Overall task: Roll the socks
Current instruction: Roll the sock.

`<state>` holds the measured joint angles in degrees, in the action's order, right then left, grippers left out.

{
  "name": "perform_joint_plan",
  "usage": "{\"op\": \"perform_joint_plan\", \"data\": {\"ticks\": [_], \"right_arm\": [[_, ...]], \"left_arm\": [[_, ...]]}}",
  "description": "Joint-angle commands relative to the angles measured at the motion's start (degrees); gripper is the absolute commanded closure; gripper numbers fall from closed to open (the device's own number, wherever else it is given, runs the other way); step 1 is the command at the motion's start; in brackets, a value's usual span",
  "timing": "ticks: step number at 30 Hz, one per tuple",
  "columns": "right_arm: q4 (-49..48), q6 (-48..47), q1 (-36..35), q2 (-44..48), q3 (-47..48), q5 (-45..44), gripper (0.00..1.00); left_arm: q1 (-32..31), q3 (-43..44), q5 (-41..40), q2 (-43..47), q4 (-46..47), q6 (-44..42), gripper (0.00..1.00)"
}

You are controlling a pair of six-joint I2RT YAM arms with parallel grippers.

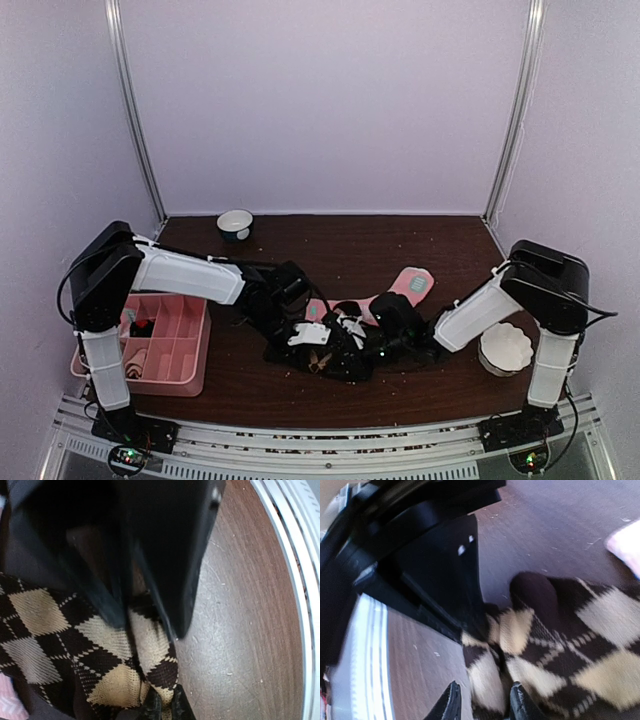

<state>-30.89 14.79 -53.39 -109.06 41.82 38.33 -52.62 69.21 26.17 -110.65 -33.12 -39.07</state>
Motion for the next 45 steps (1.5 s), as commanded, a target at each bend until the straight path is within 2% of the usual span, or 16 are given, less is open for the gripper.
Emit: {"op": "perform_joint_plan", "data": {"ticks": [1,8,9,10,11,12,15,17,19,22,27,30,37,40,45], "right_arm": [[4.84,-2.72,0.45,4.76,-5.54,-11.15,0.65],[1.37,-5.03,0.36,15.76,-14.8,-22.54,0.59],[0.47,-5.33,0.21,17.93,-16.43,-25.49,0.45],[-0.24,-5.75,0.06,20.55,-17.95,-28.83,0.08],[-0.77,-6.34,-0.57,22.99,-19.34,-32.92,0.01],[-0.67,-6.83,-1.17,25.64,-20.39,-38.52,0.0],[0.73,-6.47,-1.68,33.08,-22.38,-53.18,0.0],[1.0,-1.51,-1.59,36.27,-23.28,-62.05,0.0],[6.01,4.87,-1.13,38.56,-22.93,-66.06,0.0],[0.33,0.34,-0.87,38.85,-25.03,-57.42,0.0],[-9.54,-10.04,-4.6,33.09,-28.74,-43.32,0.0],[-14.85,-15.01,-11.04,29.66,-30.76,-42.75,0.01],[-6.43,-24.95,-22.33,19.81,-20.26,-47.98,0.21],[-2.73,-28.4,-22.71,15.95,-13.72,-45.91,0.3],[1.96,-34.53,-22.23,9.5,-5.31,-42.52,0.37]], "left_arm": [[2.19,2.24,4.45,-2.59,-8.52,1.76,1.0],[3.34,4.18,7.9,-4.53,-14.0,1.26,1.0],[3.44,4.82,8.46,-5.16,-15.03,1.37,1.0],[3.56,5.58,8.68,-5.65,-15.91,1.41,1.0],[3.55,6.25,8.94,-6.19,-16.86,1.46,1.0],[3.64,7.07,9.44,-6.76,-17.62,1.53,1.0],[4.28,9.92,11.54,-9.07,-20.68,2.17,1.0],[5.29,11.69,12.69,-10.81,-22.05,3.41,1.0],[5.89,13.1,13.83,-12.49,-23.38,3.7,1.0],[6.65,15.71,14.98,-15.48,-26.08,4.32,1.0],[7.0,18.94,14.76,-19.07,-28.31,6.28,1.0],[6.99,19.64,13.03,-19.95,-28.38,7.16,1.0],[6.98,22.27,9.73,-22.77,-29.68,9.33,1.0],[7.01,22.82,8.23,-23.41,-29.84,9.79,1.0],[6.99,23.82,7.34,-24.31,-30.77,9.86,1.0]]}}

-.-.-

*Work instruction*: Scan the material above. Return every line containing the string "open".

*Answer space*:
  "description": "Joint-angle commands relative to the angles measured at the motion's start (degrees); gripper is the absolute commanded closure; gripper numbers fall from closed to open (the device's own number, wherever else it is given, runs the other way); step 1 is the command at the motion's start; in brackets, a value's usual span",
Motion for the next 45 steps (1.5 s), as commanded, a target at each bend until the straight path is within 2% of the usual span, or 16 are given, less is open for the gripper.

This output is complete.